■ **PROBLEM TO SOLVE**: Say how many lines of the records include the string "left". Nothing else belongs in the answer.

(Dataset excerpts)
----------
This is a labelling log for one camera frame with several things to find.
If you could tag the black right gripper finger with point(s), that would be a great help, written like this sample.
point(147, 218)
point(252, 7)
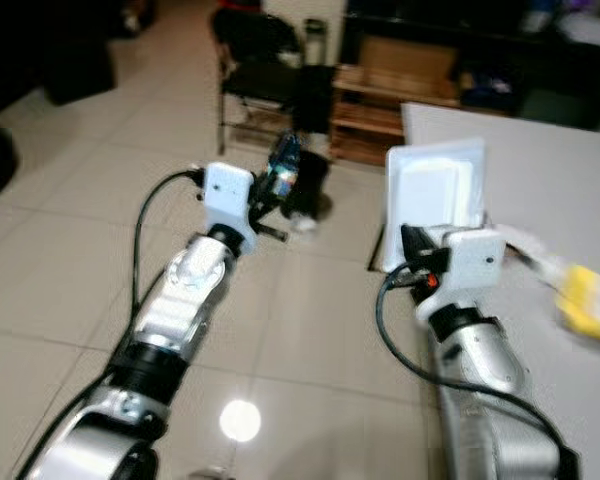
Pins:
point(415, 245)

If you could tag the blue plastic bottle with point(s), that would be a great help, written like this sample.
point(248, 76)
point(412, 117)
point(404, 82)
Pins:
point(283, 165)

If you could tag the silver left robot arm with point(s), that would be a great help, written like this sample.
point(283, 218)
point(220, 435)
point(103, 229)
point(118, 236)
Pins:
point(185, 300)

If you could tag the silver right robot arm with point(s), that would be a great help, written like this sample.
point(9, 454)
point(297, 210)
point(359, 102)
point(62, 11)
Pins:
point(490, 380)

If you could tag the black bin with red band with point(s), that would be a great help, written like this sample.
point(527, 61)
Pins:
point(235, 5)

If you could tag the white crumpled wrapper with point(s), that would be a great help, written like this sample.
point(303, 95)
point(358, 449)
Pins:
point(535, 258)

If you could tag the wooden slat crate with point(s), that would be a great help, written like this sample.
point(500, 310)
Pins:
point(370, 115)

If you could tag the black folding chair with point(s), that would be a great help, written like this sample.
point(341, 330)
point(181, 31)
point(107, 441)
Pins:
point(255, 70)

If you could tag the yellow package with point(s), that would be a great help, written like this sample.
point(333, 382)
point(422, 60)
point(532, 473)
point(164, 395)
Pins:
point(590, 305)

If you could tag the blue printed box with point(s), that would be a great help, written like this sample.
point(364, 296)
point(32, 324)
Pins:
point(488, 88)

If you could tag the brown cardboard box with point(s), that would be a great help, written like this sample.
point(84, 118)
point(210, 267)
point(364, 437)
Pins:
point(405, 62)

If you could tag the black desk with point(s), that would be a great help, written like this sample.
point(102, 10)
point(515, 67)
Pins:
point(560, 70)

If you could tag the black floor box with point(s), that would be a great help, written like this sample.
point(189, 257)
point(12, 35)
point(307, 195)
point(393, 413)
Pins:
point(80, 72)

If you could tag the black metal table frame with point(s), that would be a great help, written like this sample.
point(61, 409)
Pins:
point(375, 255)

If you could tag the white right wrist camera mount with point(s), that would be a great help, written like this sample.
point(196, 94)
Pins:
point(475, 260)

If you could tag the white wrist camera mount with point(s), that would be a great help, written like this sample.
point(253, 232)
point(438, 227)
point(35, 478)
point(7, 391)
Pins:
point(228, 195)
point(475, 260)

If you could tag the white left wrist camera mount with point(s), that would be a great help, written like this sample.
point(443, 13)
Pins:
----------
■ **TASK OUTPUT**: 2